The company reported an 11% increase in revenue at its ports and related services business, with earnings before interest, taxes, depreciation and amortization rising 19%, helped by more export activities in a port in southern China, as well as supply chain relocations benefiting ports in Asia and Latin America.

But the ports sector remains CK Hutchison’s smallest revenue contributor with an input of 9%, falling behind other businesses including retail, infrastructure and telecommunications.  

The group has reported progress in a planned merger of its £15 billion ($19.4 billion) U.K. telecoms business with Vodafone Group Plc, which secured approval from the country’s antitrust authorities. The group is working with the authorities to put in place the final undertakings in order to close the transaction within the first half of this year, it said in the statement. 

Meanwhile, investors have boosted options bets to an eight-year high, as they await more clues on the ports deal, a definitive agreement for which is expected to be signed by April 2. 

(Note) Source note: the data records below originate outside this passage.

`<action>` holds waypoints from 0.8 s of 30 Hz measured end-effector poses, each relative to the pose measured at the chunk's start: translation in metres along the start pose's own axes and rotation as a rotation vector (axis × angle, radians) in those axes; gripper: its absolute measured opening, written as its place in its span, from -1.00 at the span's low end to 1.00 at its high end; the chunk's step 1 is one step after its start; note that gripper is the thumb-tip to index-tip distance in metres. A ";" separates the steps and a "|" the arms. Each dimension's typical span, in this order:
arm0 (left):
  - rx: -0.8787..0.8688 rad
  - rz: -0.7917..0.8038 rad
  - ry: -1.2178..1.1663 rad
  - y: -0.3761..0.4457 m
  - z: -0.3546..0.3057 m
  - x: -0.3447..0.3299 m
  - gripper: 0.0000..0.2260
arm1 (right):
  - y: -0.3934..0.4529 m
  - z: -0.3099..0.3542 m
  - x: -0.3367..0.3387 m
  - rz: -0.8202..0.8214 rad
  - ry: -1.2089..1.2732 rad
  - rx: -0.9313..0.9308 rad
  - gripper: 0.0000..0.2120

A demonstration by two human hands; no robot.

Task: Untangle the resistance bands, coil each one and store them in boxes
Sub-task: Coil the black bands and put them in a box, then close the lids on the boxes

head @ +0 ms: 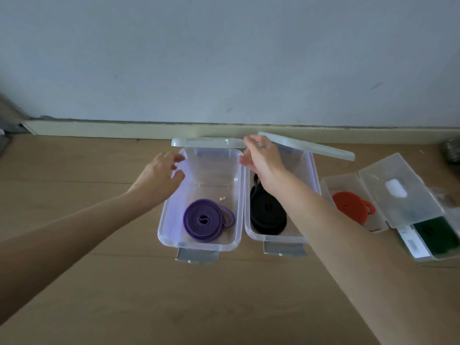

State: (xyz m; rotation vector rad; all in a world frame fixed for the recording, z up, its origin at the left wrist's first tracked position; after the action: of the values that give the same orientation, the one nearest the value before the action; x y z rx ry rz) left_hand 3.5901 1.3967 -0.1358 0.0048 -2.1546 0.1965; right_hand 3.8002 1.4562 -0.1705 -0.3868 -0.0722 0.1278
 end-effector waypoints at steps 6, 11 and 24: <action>0.461 -0.322 -0.616 0.024 0.085 -0.013 -0.73 | 0.037 -0.006 -0.035 -0.105 0.417 -0.181 -0.62; 0.514 -0.316 -1.331 0.021 0.100 -0.039 -0.74 | 0.024 0.014 -0.042 -0.013 0.660 -0.027 -0.67; 0.338 -0.050 -0.569 -0.055 0.095 -0.048 -0.60 | -0.110 -0.089 -0.039 0.073 -0.646 0.116 -0.16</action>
State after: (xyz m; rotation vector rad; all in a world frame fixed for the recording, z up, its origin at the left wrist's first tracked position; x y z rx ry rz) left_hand 3.5428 1.3252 -0.2192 0.3464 -2.6525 0.5858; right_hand 3.7819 1.3167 -0.2130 -0.2201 -0.6857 0.3250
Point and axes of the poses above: each hand's wrist, its own y-axis towards the middle knuckle, its own x-axis out of the back of the hand, z = x × y, the point moved 10 cm from there along y, towards the middle knuckle, and after that the axes turned 5 degrees about z, right-handed, at the moved point
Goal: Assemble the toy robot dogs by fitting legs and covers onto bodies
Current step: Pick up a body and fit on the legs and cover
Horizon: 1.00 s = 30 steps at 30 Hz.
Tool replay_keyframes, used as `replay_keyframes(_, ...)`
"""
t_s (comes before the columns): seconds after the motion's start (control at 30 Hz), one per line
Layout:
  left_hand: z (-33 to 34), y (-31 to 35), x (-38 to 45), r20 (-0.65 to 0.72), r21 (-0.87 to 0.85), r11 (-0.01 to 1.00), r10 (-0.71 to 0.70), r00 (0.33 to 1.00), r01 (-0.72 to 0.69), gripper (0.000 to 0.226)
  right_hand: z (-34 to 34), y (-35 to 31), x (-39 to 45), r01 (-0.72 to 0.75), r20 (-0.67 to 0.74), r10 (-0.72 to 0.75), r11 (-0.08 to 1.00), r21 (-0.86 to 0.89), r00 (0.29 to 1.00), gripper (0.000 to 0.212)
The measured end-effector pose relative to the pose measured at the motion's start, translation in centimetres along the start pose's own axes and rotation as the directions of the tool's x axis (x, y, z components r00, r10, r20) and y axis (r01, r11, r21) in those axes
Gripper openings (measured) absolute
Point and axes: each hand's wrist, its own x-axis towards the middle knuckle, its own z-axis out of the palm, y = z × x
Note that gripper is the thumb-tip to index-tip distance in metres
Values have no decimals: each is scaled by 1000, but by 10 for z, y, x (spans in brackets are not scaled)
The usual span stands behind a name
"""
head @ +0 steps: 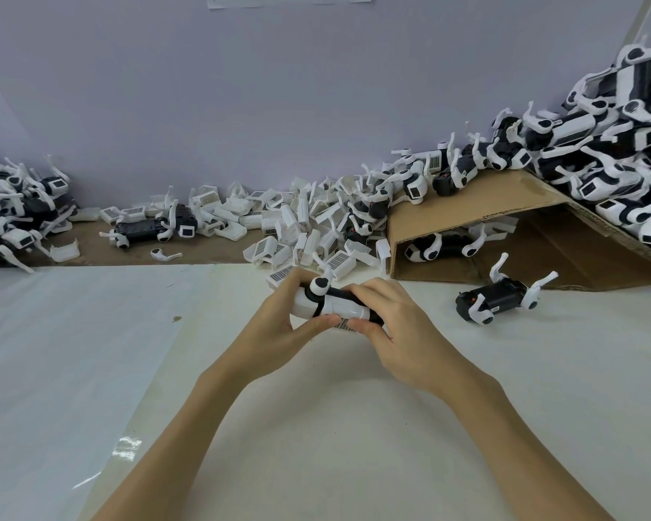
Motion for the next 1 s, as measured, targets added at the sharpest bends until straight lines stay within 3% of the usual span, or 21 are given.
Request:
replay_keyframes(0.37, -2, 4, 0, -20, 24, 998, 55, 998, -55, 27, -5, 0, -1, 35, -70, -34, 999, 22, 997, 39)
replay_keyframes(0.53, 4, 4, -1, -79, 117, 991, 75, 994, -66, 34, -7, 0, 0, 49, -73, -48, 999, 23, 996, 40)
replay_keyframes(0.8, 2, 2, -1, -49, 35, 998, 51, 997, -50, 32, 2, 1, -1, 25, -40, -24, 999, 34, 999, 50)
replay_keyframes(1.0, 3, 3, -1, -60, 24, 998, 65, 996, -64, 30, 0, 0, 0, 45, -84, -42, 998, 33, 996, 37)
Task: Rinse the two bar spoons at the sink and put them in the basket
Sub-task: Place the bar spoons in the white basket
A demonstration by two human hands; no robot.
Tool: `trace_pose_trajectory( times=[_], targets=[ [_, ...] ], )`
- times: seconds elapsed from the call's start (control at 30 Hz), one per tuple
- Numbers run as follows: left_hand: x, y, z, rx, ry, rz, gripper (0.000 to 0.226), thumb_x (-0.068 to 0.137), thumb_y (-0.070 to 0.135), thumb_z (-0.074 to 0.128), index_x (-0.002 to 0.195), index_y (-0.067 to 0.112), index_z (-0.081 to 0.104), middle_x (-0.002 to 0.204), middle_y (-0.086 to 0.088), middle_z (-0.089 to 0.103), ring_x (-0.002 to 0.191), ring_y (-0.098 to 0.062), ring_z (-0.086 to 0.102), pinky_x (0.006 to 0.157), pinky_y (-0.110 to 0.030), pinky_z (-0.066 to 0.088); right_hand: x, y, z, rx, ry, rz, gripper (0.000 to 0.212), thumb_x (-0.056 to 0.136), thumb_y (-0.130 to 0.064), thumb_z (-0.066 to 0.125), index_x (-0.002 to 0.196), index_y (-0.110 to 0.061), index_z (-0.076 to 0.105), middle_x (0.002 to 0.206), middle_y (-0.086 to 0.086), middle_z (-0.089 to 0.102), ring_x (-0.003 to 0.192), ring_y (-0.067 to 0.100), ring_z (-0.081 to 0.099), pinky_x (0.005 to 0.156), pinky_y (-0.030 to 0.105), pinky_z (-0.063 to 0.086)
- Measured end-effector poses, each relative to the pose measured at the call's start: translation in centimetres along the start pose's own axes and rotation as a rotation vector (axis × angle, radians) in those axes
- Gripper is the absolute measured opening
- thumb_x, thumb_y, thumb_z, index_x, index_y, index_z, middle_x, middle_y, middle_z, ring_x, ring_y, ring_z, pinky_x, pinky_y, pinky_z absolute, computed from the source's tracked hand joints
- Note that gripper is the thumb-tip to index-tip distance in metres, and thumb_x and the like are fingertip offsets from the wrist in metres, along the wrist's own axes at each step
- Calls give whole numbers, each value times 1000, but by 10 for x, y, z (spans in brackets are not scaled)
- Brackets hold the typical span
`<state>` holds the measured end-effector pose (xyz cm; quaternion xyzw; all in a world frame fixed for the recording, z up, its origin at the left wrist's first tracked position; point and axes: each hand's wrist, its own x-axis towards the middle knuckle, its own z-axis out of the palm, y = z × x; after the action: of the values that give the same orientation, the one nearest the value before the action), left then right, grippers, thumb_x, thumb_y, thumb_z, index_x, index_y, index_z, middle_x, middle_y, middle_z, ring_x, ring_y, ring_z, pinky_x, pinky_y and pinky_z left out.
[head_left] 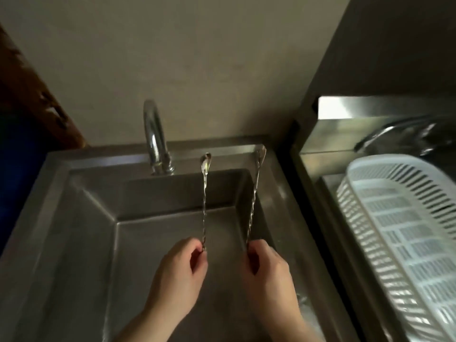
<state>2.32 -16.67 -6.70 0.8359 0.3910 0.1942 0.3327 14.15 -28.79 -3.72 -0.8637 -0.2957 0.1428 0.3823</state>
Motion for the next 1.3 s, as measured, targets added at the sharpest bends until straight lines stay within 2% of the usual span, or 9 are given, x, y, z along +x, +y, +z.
trace_pose_trajectory(
  times=[0.2, 0.4, 0.53, 0.63, 0.77, 0.9, 0.97, 1.13, 1.3],
  targets=[
    [10, 109, -30, -49, 0, 140, 17, 85, 26, 67, 75, 29, 53, 59, 9, 59, 60, -11, 56, 50, -20, 40, -16, -24, -110, 23, 195, -65, 22, 80, -13, 70, 69, -21, 53, 61, -8, 53, 64, 7, 53, 53, 16, 38],
    [13, 220, -6, -172, -124, 220, 21, 85, 25, 67, 71, 31, 53, 61, 9, 64, 55, -7, 58, 50, -15, 43, -27, 3, -222, -25, 376, 21, 16, 79, -16, 70, 72, -25, 58, 59, -6, 59, 74, 2, 57, 59, 12, 41],
    [7, 275, 35, -243, -254, 192, 17, 87, 21, 67, 76, 31, 58, 62, 7, 67, 56, -10, 64, 58, -34, 54, -22, 37, -277, -109, 416, 111, 20, 84, -13, 64, 72, -28, 59, 59, -14, 59, 66, -6, 58, 51, 14, 44],
    [0, 307, 68, -326, -454, 109, 15, 90, 21, 65, 98, 33, 61, 75, 8, 68, 68, -7, 69, 66, -31, 60, -13, 69, -304, -158, 382, 238, 17, 89, -16, 58, 75, -25, 61, 63, -10, 63, 47, 5, 58, 41, 22, 46],
    [-2, 326, 103, -341, -565, -24, 10, 89, 23, 65, 94, 29, 59, 85, 5, 70, 72, -4, 71, 61, -21, 59, -7, 102, -316, -250, 367, 279, 22, 91, -14, 57, 71, -23, 61, 63, -12, 60, 40, 0, 52, 40, 9, 40],
    [1, 338, 134, -365, -600, -167, 10, 88, 22, 66, 94, 26, 60, 83, 5, 73, 62, -3, 72, 53, -17, 54, 6, 130, -308, -264, 291, 314, 25, 92, -13, 53, 70, -24, 58, 63, -9, 62, 42, 3, 56, 33, 11, 35],
    [2, 342, 150, -362, -607, -233, 9, 86, 20, 67, 92, 24, 61, 79, 4, 74, 56, -2, 71, 49, -16, 53, 19, 141, -301, -275, 247, 335, 26, 89, -9, 53, 67, -23, 56, 61, -6, 61, 47, 7, 59, 37, 16, 43],
    [7, 342, 186, -223, -650, -327, 4, 83, 19, 66, 86, 20, 66, 80, 0, 75, 66, -15, 74, 64, -30, 62, 54, 168, -285, -346, 97, 438, 21, 84, -1, 53, 70, -17, 56, 65, -1, 62, 53, 14, 62, 47, 29, 56],
    [22, 345, 204, -189, -723, -500, 21, 87, 2, 62, 108, 8, 61, 98, -12, 68, 66, -21, 76, 55, -27, 62, 68, 194, -275, -455, -50, 505, 28, 78, 5, 50, 65, -19, 47, 65, 0, 59, 55, 14, 61, 42, 25, 50]
  ],
)
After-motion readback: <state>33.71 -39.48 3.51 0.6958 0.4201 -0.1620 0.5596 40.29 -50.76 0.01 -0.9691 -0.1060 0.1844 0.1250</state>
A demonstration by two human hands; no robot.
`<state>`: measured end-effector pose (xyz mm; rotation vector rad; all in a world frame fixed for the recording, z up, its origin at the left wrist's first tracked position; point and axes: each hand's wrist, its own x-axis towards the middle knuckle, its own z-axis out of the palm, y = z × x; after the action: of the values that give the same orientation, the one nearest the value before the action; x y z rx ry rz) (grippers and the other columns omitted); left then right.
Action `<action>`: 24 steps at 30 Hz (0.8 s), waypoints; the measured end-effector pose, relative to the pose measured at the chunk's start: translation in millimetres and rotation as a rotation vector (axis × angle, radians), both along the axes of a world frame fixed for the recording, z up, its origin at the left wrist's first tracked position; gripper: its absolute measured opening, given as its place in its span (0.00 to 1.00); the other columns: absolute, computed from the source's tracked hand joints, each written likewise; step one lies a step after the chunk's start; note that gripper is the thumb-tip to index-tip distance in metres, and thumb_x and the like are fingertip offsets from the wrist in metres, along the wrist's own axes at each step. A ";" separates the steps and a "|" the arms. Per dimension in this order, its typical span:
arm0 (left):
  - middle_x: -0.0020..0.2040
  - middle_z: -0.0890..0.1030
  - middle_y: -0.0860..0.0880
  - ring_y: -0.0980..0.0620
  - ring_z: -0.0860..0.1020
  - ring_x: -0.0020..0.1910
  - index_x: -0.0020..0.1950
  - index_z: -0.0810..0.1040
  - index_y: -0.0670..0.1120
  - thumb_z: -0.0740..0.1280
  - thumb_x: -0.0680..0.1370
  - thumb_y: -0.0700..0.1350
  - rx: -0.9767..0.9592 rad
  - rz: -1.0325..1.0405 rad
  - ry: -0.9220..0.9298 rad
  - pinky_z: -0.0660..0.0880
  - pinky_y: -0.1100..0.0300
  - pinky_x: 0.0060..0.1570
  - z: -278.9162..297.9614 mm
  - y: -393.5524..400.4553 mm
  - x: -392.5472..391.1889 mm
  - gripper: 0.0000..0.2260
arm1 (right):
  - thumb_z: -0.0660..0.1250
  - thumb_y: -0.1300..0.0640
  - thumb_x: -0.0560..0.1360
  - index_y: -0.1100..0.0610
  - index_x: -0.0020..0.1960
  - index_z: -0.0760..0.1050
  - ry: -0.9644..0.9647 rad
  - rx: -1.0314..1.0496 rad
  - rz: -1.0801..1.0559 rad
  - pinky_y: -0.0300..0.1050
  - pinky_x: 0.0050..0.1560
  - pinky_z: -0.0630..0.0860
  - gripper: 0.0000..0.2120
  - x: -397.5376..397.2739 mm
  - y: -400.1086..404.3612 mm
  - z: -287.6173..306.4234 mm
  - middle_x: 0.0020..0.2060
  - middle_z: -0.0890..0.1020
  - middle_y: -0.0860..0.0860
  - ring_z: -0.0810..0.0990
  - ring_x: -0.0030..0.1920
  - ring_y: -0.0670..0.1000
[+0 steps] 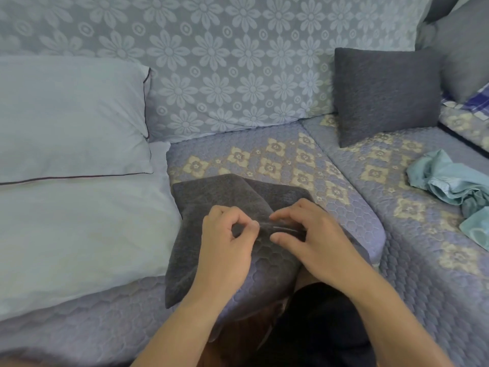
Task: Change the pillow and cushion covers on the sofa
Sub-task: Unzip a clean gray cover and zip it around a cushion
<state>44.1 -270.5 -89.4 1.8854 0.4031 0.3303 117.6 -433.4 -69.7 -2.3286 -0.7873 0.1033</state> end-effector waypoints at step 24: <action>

The group’s operations in Hong Kong and mainland China mainly include ports in places like Shenzhen and Shanghai, supermarkets, health and beauty retail, telecommunications and biotech development. These businesses could become targets if Chinese authorities decide to penalize the company for selling to the U.S. what they view as strategic assets to China’s interest.

But the group’s diversified global portfolio could help ease the impact of a potential political fallout. Hong Kong and China accounted for 12% of revenue in 2024, while Europe, Canada and Australia made up the bulk of the rest.

The Li family’s real estate arm CK Asset Holdings Ltd. reported net income of HK$13.7 billion, compared to HK$17.3 billion in the previous year. Hong Kong, the company’s main property market, has been experiencing a prolonged downturn due to expensive interest rates and an oversupply of homes. CK, along with other developers in the city, will have to offer apartments on the cheap to lure buyers.